**Assignment**.
Filtering the records below, copy only those lines that include the word "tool".

**Data provided**.
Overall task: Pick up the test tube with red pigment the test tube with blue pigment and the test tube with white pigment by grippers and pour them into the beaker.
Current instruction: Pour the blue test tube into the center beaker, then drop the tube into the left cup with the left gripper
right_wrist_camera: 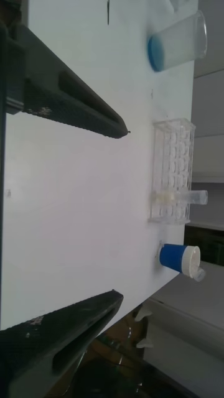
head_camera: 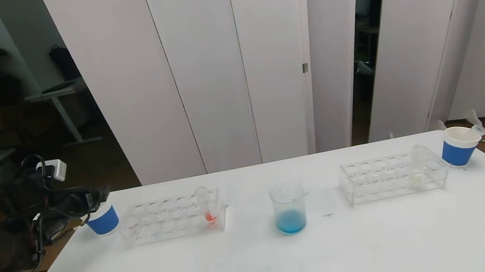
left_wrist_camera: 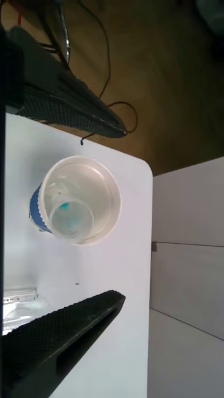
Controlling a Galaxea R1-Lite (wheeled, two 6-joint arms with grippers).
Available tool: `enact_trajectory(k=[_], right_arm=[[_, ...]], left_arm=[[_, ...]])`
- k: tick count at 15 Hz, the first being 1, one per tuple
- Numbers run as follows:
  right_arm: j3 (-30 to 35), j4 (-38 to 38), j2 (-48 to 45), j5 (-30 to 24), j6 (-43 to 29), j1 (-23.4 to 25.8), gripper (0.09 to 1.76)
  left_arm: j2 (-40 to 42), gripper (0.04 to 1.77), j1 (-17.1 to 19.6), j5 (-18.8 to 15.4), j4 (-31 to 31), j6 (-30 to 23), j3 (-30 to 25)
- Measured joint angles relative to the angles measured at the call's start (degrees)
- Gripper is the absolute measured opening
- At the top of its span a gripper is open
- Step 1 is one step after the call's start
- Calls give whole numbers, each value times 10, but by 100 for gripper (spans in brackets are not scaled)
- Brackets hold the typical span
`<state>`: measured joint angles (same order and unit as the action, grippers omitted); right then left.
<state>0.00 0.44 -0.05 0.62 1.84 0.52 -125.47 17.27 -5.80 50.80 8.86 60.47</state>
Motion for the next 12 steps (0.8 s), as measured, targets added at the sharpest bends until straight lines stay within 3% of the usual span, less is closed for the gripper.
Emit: enact_trajectory(k=[7,12], right_arm=[[0,0,0,0,0,0,175],[0,0,0,0,0,0,175]], left_arm=[[194,175,-21,-23,-97,0,-81],[406,175,-85,-23,-200,1,-180]])
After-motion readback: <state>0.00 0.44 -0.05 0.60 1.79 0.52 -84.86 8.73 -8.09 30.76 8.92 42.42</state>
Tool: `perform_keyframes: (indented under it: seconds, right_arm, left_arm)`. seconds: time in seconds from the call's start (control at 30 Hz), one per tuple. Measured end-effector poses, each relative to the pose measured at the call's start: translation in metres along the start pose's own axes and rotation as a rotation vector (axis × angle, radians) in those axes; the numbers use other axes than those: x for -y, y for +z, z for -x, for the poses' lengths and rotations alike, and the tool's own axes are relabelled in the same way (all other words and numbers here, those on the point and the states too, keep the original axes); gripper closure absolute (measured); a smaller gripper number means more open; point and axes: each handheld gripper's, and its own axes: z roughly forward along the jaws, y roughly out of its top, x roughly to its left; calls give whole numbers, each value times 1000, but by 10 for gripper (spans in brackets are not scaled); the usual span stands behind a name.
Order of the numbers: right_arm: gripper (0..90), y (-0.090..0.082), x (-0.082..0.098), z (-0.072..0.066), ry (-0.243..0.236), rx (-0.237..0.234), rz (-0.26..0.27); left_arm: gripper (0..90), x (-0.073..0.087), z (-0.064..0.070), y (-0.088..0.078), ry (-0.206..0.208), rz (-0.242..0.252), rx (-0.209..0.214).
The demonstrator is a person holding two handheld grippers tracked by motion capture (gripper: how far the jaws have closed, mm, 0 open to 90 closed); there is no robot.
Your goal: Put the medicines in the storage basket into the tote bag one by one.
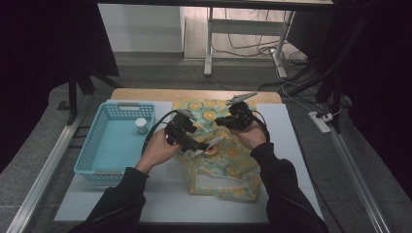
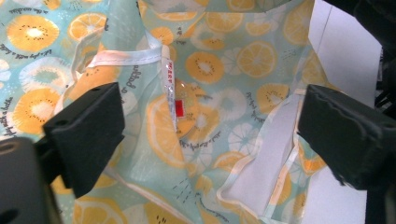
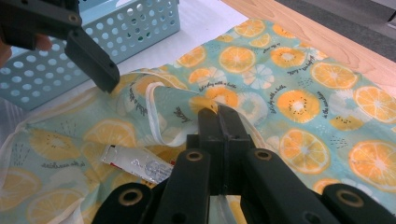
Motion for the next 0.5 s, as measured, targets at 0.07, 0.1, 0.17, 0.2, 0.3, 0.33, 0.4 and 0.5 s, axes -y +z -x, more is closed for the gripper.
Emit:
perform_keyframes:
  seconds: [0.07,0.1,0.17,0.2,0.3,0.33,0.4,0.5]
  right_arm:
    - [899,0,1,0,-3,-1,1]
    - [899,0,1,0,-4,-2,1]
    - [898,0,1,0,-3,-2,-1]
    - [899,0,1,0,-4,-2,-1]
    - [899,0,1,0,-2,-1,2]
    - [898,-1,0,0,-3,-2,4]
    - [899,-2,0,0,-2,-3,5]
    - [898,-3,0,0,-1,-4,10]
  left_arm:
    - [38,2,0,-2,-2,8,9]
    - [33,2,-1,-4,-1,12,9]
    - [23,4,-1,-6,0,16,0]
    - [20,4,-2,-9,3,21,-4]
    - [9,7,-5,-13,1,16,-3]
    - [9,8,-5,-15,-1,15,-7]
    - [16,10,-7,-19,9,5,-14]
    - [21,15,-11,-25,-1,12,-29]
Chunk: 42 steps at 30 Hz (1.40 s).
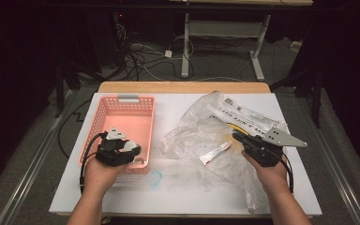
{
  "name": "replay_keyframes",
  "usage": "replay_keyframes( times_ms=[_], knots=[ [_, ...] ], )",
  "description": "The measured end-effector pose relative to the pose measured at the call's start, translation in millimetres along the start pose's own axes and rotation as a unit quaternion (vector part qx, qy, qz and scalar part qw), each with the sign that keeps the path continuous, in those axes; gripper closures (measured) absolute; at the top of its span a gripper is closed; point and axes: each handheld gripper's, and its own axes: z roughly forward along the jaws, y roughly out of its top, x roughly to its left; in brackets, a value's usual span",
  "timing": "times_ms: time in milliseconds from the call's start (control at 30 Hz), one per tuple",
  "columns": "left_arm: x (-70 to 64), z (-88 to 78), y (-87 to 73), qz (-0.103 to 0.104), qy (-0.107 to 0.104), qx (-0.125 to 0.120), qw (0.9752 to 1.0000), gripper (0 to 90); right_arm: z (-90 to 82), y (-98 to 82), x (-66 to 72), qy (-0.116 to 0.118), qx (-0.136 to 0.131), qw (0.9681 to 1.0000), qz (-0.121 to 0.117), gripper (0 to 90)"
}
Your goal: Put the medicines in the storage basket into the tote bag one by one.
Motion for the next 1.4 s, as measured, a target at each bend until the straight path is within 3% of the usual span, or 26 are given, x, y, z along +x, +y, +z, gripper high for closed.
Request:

**Expected output**.
Available tool: `enact_trajectory(k=[_], right_arm=[[_, ...]], left_arm=[[_, ...]])`
Tool: `perform_keyframes: (indented under it: seconds, right_arm, left_arm)`. seconds: time in seconds from the call's start (control at 30 Hz), one per tuple. Measured end-effector poses, each relative to the pose measured at the call's start: translation in metres along the start pose's own axes and rotation as a rotation vector (axis × angle, radians) in those axes; the numbers use other axes than those: x for -y, y for +z, z for -x, for the poses' lengths and rotations alike, and the tool's own axes are relabelled in the same way (all other words and numbers here, those on the point and the states too, keep the original axes); gripper closure absolute (measured); a smaller gripper number means more open; point and axes: each handheld gripper's, and its own axes: z roughly forward along the jaws, y roughly out of its top, x roughly to its left; calls give whole numbers, each value times 1000, but by 10 for gripper (spans in brackets are not scaled); the usual span stands behind a name.

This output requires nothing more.